Desafios para reduzir os casos de assédio sexual
Enviada em 03/06/2020
Foi notícia de repercussão nacional que, em 2017, um homem se masturbou e ejaculou em uma mulher dentro do transporte público. Nesse contexto, casos como esse, de assédio sexual, persistem, de maneira problemática, na sociedade, haja vista que se baseiam na raiz histórica da desigualdade de gênero a qual, por sua vez, cria mulheres que se sentem impotentes ante tal conjuntura, prejudicando a atenuação do problema.
De início, cabe elucidar que a profunda influência histórica torna a redução dos casos de violação sexual um desafio. Sob esse ângulo, de acordo com Simone Beauvoir, expoente do feminismo, ser mulher é uma construção social. Isso quer dizer que a forma como o sexo feminino é enxergado hodiernamente é resultado de mentalidades vetustas. Em síntese, visto que existiu, por muito tempo, a noção errônea de superioridade masculina, muitos homens contemporâneos acreditam poder dominar o corpo da mulher, o que resulta em crimes de assédio sexual.
Além disso, a mentalidade supracitada também está presente em mulheres, o que torna a atenuação de assédios sexuais mais desafiadora. Nesse sentido, por causa da crença na suposta inferioridade, boa parte das mulheres se sente envergonhada e culpada pela importunação sexual e isso dificulta a realização de denúncias. Prova disso é que, segundo o Ministério dos Direitos Humanos, 53% das brasileiras convivem, passivamente, com o esse entrave. Dessa forma, é necessário modificar crenças enganosas que ainda perpassam a atualidade.

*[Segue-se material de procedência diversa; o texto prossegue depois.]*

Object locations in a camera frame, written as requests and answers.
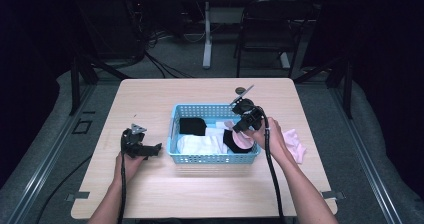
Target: black chair
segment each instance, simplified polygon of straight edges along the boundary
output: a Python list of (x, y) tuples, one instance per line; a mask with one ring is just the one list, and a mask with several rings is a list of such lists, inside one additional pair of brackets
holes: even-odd
[(276, 52), (277, 58), (284, 52), (293, 53), (288, 74), (291, 77), (304, 26), (313, 13), (312, 3), (306, 0), (255, 0), (249, 3), (243, 10), (234, 51), (234, 58), (237, 57), (236, 77), (240, 77), (242, 51)]

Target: person
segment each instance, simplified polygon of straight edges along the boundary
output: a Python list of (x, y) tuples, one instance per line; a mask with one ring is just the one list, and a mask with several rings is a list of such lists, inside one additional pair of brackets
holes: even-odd
[[(327, 203), (324, 201), (324, 198), (305, 176), (293, 159), (290, 151), (287, 149), (278, 121), (269, 117), (268, 123), (270, 129), (270, 152), (286, 177), (299, 222), (302, 224), (338, 223)], [(262, 149), (265, 149), (264, 120), (262, 120), (262, 126), (259, 130), (247, 130), (244, 131), (244, 134), (253, 138)], [(129, 183), (144, 157), (132, 159), (127, 155), (124, 156), (126, 181)], [(121, 203), (121, 160), (121, 154), (119, 154), (116, 157), (115, 173), (112, 184), (109, 186), (104, 199), (97, 207), (88, 223), (116, 223)]]

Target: basket
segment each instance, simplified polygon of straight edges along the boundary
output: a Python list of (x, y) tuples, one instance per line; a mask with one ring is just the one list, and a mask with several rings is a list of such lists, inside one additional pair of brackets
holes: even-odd
[(215, 127), (216, 121), (233, 120), (237, 123), (240, 116), (232, 112), (228, 104), (177, 104), (172, 111), (172, 118), (167, 140), (167, 152), (176, 164), (251, 164), (260, 153), (261, 148), (254, 144), (248, 153), (186, 155), (177, 148), (178, 140), (183, 136), (180, 132), (180, 118), (199, 117), (205, 120), (208, 127)]

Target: light wood tabletop
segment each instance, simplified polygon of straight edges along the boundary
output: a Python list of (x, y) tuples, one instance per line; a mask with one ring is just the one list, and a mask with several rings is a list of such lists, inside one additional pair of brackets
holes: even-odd
[[(166, 152), (171, 113), (181, 103), (231, 103), (235, 89), (254, 85), (244, 98), (261, 106), (282, 130), (295, 129), (307, 150), (300, 168), (319, 191), (330, 191), (320, 156), (295, 86), (287, 78), (129, 79), (124, 80), (98, 140), (71, 211), (88, 219), (113, 178), (120, 138), (126, 128), (147, 128), (143, 144), (162, 143), (158, 157), (142, 163), (127, 187), (125, 218), (277, 217), (275, 190), (265, 152), (252, 164), (175, 164)], [(275, 162), (283, 211), (296, 216), (285, 177)], [(337, 212), (335, 200), (327, 199)]]

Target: forearm
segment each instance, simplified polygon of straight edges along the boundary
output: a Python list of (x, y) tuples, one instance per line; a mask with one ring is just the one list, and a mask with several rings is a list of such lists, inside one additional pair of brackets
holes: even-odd
[(121, 206), (121, 196), (122, 185), (118, 182), (112, 182), (88, 223), (116, 223)]
[(336, 218), (315, 186), (309, 181), (288, 150), (275, 155), (287, 179), (299, 222), (337, 223)]

Portanto, observa-se que é imprescindível mitigar a mentalidade ilusória de superioridade masculina para reduzir os crimes de importunação sexual. Por conseguinte, é imperioso que a Escola atue na informação dos estudantes e seus responsáveis, por meio da promoção de eventos educativos - não só incentivando a denúncia, mas também instruindo as famílias sobre como agir em casos de abusos parentais -, a fim de inteirar o corpo social de que as mulheres devem ser respeitadas. Assim, situações como a noticiada em 2017 serão, gradativamente, extinguidas.